Там много талантливых людей, которые были если не стопроцентными диссидентами, то, по крайней мере, диссидентствовали. Люди задают вопросы, а я молчу. Путин говорит: «А что Арканов ничего не говорит?» Я сказал, что ближе к концу выскажусь. Он не забыл и после спросил: «Ну а где вопрос Арканова?» Я ему сказал: «Владимир Владимирович, дарю вам фразу: добро надо сеять, а зло – сажать».
– А, так это, значит, вы ему порекомендовали Ходора посадить!
– Нет, я говорил «сажать зло», а не Ходорковского.
– Тут ключевое слово не «зло», а «сажать».
– Нет-нет. Путин тогда засмеялся, все захлопали, это пошло в эфир.
– А «мочить в сортире» – это тоже вы фразу подарили?
– Это не мое.
– Ну не скромничайте!
– Нет, я такого не мог сказать.
– Ладно-ладно. Я пошутил.
– А потом ко мне подошел мой друг Фазиль Искандер и говорит: «Фраза хорошая, но надо дополнить ее такими словами: “…если пересажать все зло, то некому будет сеять добро”».
– Смешно. И вы, значит, присматривались к Путину.
– Да. По тому, как мы пообщались, мне показалось, что я его понимаю – не в том, что касается политики, – но по философии, по психологии…
– Если б вы стали ему писать речи, его, может, стали бы больше любить.
– Его и так любят. Но, может, меня б перестали любить! В общем, на той встрече я увидел Путина как личность. Я запомнил, как он мне смотрел в глаза…

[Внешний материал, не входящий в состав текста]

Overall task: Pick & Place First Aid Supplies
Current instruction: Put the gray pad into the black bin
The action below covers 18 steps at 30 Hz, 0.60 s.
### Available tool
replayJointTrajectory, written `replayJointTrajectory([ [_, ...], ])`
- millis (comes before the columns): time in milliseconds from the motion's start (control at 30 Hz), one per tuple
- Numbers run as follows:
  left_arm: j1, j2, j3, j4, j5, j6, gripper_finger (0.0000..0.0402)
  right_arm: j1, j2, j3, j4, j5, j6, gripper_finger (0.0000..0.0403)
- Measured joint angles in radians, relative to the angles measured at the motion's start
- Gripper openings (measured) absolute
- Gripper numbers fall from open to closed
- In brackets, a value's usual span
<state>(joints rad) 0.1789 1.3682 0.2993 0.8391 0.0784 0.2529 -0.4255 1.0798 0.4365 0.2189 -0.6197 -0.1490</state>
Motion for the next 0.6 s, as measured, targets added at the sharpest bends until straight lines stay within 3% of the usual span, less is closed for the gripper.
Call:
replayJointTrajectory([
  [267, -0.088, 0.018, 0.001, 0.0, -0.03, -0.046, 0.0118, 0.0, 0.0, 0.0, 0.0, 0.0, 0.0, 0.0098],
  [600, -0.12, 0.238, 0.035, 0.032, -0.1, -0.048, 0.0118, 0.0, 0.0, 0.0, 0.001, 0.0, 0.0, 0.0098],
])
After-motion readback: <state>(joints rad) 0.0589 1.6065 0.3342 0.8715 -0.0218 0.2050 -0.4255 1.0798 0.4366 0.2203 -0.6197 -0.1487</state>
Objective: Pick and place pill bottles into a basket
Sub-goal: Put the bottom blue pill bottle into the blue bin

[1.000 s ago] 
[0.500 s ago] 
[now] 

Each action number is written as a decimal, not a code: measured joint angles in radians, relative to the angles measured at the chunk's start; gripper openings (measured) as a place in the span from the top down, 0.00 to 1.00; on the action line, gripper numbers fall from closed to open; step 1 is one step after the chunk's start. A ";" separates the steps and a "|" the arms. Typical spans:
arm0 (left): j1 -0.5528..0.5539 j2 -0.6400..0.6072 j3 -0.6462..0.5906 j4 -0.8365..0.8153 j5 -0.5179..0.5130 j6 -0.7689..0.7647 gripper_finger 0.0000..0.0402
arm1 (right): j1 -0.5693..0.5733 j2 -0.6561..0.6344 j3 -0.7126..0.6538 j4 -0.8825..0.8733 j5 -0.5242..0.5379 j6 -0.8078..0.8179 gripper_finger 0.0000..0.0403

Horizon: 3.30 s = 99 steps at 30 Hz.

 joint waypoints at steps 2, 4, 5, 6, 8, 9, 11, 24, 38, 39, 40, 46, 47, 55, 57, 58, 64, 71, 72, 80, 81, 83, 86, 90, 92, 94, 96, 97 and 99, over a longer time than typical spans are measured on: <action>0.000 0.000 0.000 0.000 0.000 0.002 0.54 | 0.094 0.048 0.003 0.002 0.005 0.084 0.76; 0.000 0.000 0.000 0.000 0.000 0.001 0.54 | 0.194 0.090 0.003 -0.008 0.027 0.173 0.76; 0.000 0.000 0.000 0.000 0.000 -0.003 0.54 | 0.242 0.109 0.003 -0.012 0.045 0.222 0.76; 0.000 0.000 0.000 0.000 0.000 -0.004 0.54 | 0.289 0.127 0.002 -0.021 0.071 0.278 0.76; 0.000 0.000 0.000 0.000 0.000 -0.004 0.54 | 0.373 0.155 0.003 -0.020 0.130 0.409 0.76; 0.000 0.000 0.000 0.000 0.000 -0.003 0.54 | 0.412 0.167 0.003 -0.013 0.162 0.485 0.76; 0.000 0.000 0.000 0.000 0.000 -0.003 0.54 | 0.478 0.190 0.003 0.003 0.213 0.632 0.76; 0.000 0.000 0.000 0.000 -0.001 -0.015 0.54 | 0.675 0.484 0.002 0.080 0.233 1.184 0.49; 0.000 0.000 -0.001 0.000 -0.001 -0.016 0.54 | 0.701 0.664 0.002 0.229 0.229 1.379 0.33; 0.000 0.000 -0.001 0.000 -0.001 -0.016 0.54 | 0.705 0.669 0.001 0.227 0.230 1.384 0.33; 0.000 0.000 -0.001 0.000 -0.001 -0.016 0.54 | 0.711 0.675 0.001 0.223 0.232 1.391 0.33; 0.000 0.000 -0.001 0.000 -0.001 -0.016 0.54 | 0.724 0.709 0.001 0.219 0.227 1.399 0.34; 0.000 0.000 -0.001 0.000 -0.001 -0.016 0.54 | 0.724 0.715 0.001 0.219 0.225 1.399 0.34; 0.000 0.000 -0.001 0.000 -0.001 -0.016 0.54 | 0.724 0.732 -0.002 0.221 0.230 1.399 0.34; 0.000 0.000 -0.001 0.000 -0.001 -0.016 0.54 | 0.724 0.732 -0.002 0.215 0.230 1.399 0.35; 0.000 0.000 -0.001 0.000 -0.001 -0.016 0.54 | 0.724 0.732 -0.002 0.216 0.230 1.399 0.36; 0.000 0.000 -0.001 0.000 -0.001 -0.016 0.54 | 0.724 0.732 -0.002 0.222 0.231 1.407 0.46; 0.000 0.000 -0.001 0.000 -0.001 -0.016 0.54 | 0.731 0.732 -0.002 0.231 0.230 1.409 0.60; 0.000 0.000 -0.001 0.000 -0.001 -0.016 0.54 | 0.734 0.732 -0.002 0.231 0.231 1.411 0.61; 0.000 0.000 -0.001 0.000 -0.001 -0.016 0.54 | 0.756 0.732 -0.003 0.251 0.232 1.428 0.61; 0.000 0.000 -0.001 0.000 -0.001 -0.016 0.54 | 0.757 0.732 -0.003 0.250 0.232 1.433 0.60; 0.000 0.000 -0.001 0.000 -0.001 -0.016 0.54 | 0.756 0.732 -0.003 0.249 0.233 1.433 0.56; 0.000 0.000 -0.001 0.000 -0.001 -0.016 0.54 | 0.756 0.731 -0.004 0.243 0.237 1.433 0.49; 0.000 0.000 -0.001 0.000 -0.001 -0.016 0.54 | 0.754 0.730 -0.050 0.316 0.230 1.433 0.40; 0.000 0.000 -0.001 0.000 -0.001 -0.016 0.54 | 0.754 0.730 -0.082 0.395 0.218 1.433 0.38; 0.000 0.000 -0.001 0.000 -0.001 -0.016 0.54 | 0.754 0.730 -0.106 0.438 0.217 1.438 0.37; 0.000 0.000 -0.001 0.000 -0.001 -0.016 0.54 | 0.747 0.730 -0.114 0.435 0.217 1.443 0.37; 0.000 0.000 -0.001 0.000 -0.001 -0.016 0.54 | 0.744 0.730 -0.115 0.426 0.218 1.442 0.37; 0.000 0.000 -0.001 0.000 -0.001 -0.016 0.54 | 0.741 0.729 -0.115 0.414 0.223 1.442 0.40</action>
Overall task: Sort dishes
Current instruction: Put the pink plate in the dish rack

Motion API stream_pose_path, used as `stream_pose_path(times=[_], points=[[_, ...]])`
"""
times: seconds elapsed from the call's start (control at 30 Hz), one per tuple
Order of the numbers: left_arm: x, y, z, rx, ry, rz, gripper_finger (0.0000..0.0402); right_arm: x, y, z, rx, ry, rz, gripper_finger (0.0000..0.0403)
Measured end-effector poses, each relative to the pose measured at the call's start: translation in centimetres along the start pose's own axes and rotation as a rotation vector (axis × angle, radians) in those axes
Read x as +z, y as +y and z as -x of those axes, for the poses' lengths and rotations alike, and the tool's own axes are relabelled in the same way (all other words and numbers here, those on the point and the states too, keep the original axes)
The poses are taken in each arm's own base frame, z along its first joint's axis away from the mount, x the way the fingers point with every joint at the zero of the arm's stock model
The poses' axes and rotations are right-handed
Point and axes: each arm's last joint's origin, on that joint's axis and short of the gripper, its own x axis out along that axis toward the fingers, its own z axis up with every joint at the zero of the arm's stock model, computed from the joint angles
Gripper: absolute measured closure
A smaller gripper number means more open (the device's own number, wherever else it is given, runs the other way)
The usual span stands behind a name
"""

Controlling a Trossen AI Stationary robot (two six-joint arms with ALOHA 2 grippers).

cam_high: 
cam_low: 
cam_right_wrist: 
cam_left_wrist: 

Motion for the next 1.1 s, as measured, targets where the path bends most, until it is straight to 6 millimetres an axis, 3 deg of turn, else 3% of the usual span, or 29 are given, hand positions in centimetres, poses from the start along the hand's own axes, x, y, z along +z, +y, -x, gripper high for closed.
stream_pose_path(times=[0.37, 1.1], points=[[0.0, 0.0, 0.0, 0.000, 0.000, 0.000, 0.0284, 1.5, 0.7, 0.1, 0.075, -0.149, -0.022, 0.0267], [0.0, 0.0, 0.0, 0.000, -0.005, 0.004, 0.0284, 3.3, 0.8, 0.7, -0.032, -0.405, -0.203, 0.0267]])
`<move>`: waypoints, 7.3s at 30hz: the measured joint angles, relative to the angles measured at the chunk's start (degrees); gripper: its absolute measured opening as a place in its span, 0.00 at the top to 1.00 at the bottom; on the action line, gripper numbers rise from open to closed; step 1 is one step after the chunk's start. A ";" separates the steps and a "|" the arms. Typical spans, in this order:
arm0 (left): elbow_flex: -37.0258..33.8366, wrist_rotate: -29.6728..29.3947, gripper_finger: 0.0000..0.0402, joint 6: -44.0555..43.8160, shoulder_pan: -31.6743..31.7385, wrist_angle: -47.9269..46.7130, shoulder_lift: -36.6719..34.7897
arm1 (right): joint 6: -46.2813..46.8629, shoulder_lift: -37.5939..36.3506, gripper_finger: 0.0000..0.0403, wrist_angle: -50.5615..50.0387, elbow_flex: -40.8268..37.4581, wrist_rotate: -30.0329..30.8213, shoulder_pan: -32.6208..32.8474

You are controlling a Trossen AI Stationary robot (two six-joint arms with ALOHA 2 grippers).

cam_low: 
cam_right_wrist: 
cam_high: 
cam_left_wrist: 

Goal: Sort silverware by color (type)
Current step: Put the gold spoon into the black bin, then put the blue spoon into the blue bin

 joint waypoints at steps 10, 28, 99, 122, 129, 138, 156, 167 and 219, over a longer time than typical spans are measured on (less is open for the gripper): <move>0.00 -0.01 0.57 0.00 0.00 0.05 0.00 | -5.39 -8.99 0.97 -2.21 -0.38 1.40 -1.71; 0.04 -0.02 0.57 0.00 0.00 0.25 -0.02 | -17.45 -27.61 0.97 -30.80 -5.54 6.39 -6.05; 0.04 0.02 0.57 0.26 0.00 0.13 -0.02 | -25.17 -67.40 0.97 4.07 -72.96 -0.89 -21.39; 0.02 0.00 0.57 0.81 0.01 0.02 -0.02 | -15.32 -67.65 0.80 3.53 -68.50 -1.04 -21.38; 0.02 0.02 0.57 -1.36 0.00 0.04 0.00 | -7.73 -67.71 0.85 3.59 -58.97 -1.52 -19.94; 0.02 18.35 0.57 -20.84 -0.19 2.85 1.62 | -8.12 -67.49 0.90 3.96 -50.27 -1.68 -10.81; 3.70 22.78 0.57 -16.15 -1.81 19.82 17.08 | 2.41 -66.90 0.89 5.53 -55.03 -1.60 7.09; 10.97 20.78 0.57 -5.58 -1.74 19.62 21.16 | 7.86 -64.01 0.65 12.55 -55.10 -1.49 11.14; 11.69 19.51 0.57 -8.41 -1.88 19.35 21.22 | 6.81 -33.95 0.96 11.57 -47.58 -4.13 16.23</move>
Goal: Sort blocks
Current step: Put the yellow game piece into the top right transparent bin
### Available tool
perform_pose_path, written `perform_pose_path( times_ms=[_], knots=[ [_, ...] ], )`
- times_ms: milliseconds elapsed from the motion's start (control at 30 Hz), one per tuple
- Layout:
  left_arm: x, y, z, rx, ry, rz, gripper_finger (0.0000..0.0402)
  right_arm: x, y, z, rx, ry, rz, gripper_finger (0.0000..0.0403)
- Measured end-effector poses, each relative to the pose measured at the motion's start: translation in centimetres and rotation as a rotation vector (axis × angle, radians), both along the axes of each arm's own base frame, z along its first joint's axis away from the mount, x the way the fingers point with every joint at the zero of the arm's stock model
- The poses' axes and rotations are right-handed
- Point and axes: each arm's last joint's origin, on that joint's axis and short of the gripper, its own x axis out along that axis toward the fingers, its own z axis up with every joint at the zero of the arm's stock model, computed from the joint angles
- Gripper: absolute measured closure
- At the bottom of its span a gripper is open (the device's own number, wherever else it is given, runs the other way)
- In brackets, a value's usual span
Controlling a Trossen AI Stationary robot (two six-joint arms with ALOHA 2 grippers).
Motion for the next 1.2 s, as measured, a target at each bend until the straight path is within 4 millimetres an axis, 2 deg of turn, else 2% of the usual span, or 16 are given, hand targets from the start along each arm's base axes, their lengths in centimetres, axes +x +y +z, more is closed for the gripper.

– Большой у вас опыт общения с чекистами. Копился с 1951 года, с «дела врачей», с задержания на митинге в 1963- м – и вот накопился.
– Да, действительно…
Меж тем беседа наша подошла к концу, а вместе с ней и ужин. Или наоборот.
– Что будем брать на десерт, Аркадий Михалыч?
– Десерт я не ем. А вот выпью я еще рюмку водки – это лучший десерт!
Такой он, рецепт творческого и всякого прочего долголетия! От Арканова.
Запишите себе куда-нибудь, чтоб не забыть.
Александр Архангельский:
«Популярность – она не очень дешевая»
Этот литератор принадлежит к самому, может, удачливому слою пишущих – они уехали из России, а после вернулись. И в итоге в пиаре сильно выиграли у тех, кто все это время жил дома, что не очень справедливо. Но ничего не поделаешь: русская культура – я про сегодняшний день, а не про дореволюционных покойников – провинциальна, и для успеха провинциалам надо засветиться «в столице», то есть на Западе.
Обваливается ли русская культурная жизнь? Если да, то можно ли как-то поправить дело? Что для этого может сделать писатель? И что делает? Каков шанс на успех?